[What to work on] Print exactly the lines that run from the first line of the material to the line containing "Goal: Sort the", both ends included, and skip the pictures.

━━━━━━━━

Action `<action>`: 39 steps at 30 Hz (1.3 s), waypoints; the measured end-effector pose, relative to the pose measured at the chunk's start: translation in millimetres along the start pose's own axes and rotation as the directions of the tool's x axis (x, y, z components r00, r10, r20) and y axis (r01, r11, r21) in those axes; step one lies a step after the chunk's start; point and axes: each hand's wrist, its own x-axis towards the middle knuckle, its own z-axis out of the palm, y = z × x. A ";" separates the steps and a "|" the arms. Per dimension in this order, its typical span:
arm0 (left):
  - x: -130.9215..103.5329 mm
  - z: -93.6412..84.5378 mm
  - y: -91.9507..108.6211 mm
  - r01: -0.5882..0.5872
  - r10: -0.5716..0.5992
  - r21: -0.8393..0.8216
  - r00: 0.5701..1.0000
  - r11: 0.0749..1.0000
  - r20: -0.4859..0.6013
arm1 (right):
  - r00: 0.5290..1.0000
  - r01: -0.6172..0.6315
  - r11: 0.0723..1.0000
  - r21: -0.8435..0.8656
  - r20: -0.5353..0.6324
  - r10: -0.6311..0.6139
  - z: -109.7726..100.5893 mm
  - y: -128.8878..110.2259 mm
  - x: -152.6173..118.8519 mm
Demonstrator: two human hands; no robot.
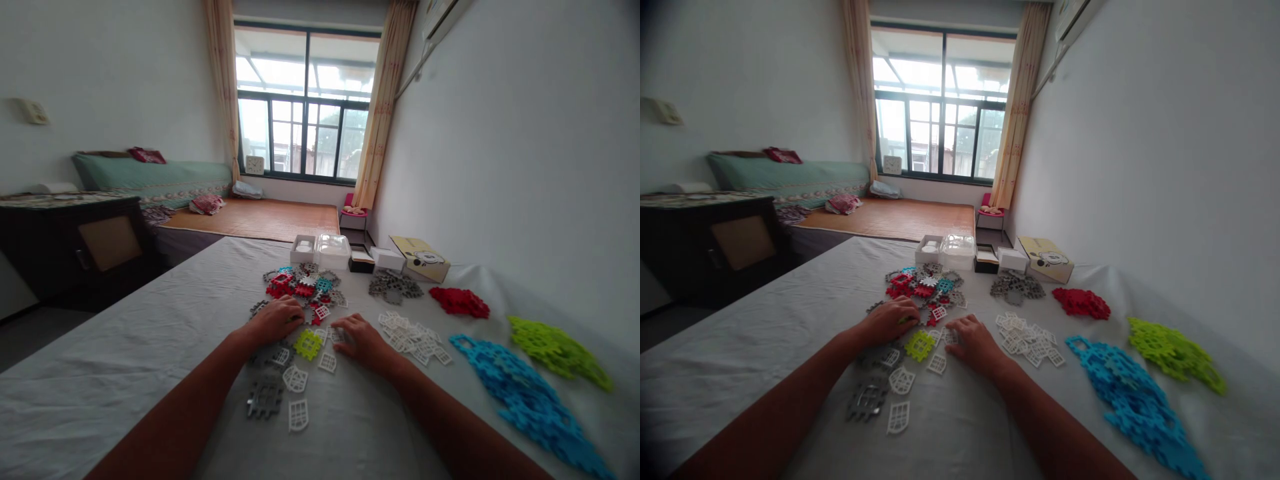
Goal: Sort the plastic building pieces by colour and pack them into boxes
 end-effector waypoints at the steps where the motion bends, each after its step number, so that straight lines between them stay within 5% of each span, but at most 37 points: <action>1: 0.1 -0.2 0.2 0.000 0.000 -0.002 1.000 1.000 0.001 | 1.000 -0.011 1.000 -0.024 0.006 0.011 -0.7 1.5 -0.2; 7: 0.3 -2.6 1.4 -0.003 0.003 -0.019 1.000 1.000 0.005 | 1.000 0.020 0.970 -0.241 0.022 -0.015 -4.3 -1.6 0.9; 13: -1.2 -1.4 0.0 0.003 -0.003 -0.022 1.000 1.000 0.011 | 0.948 -0.273 0.910 -0.311 -0.245 0.200 -37.6 20.9 -4.9; 17: -1.3 -1.5 -0.7 -0.001 0.001 -0.021 1.000 1.000 0.010 | 0.907 -0.416 0.841 -0.345 -0.218 0.360 -61.9 49.8 -15.7; 22: -0.8 -2.6 -0.1 0.001 0.000 -0.019 1.000 1.000 0.017 | 0.951 -0.284 0.893 -0.350 -0.223 0.215 -48.0 57.6 -15.5; 27: -0.4 -2.2 0.5 -0.002 0.002 -0.015 1.000 1.000 0.012 | 0.996 -0.072 0.946 -0.316 -0.067 0.053 -16.1 39.1 -1.9; 33: 0.3 -1.4 -0.3 -0.003 0.003 -0.012 1.000 1.000 0.015 | 0.999 -0.017 0.931 -0.366 0.040 0.034 -13.4 26.7 0.3; 39: 0.3 -1.4 0.1 -0.008 0.008 -0.028 1.000 1.000 0.000 | 0.997 -0.078 0.926 -0.369 -0.013 0.079 -17.8 22.4 -1.4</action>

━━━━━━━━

[Final answer]
Action `<action>`: 39 steps at 30 Hz (1.3 s), waypoints; the measured end-effector pose, relative to the pose measured at the chunk's start: translation in millimetres along the start pose's own axes and rotation as the directions of the tool's x axis (x, y, z components r00, r10, r20) and y axis (r01, r11, r21) in those axes; step one lies a step after the chunk's start; point and axes: each hand's wrist, its own x-axis towards the middle knuckle, its own z-axis out of the palm, y = z × x. A ";" separates the steps and a "|" the arms. Per dimension in this order, its typical span:
arm0 (left):
  - x: -130.9215..103.5329 mm
  - z: -93.6412..84.5378 mm
  - y: -91.9507..108.6211 mm
  - r01: -0.5882..0.5872
  - r10: -0.5716..0.5992
  - r21: -0.8393..0.8216
  - r00: 0.5701..1.0000
  - r11: 0.0749..1.0000
  - r20: -0.4859..0.6013
arm1 (right):
  - r00: 0.5290..1.0000
  - r01: -0.6172..0.6315
  - r11: 0.0723..1.0000
  - r21: -0.8435..0.8656
  - r20: -0.5353..0.6324
  - r10: -0.6311..0.6139
  - z: -109.7726..100.5893 mm
  - y: -128.8878..110.2259 mm
  - x: -152.6173..118.8519 mm
Demonstrator: two human hands; no robot.
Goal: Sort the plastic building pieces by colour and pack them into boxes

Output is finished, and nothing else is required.